Toplumsal konumu ne olursa olsun, herkes Divan-i Hümayuna doğrudan
doğruya başvurabilirdi. Reaya önemli işler için İstanbul'a heyet halinde temsilcilerini gönderirdi. Dolayısıyla, adalet ve güvenliğin en emin olduğu yerler, başkente en yakın yörelerdi. Uzak bölgelerde davacılar daha çok şikayetlerini bildirmek için kadı mahkemelerine giderler; orada kadı, şikayetleri defterine kaydeder, İstanbul'a resmi bir şikayet mektubu gönderirdi. Dava ivediyse, İstanbul'a bir sözcü yollanırdı. Kadı yoluyla topluca yapılan başvurulara arz-ı mazhar denirdi. 17. yüzyılda divana gelen şikayet arzları dolayısıyla yazılan fermanlar, şikayet defteri denilen ayn defterlerde kaydolunmaya başlanmıştır. Bütün bu bürokratik ilgi, reayanın himayesine verilen önemi vurgular.

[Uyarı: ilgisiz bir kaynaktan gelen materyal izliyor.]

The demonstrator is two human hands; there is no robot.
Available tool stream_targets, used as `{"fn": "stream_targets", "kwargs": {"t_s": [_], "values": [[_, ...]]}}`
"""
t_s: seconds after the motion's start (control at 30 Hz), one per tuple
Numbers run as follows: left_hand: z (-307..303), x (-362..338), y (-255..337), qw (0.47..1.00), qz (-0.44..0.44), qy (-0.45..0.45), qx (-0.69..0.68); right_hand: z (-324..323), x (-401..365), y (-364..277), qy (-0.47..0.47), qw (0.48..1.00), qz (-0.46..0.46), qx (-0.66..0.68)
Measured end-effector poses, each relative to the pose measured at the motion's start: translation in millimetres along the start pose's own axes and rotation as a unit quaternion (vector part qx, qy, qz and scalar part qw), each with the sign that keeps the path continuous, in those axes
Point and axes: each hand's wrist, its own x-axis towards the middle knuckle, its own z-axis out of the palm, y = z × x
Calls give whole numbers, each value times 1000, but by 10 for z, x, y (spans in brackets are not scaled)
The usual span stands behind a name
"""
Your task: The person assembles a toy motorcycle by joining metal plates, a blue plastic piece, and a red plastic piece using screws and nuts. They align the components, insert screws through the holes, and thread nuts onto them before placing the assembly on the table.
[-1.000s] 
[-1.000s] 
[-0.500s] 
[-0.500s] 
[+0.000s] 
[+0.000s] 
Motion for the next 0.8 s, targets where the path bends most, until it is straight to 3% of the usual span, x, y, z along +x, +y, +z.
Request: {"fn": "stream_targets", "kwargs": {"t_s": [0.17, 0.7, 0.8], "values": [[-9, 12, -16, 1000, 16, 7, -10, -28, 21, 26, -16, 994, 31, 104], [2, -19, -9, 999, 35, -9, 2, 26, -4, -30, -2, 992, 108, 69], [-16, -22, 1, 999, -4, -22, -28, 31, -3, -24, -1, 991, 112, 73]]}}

Şikayetler genellikle, ağır vergi yükü, vergi toplanmasına ilişkin yolsuzluklar, eşkıya ya da yerel yetkililerin baskısıyla ilgiliydi. Kimi zaman sultan, halkı gözalıcı davranışlarla memnun etme yolunu seçerek, hukukun inceliklerini bir yana bırakır, hazinenin çıkarlarını gözardı ederdi. Özetle, ister Anadolu Türkü olsun ister Balkan Hıristiyanı, halk sultana her türlü haksızlığı ortadan kaldırabilecek en yüce adalet makamı, bir şefkat simgesi olarak bakmalıydı.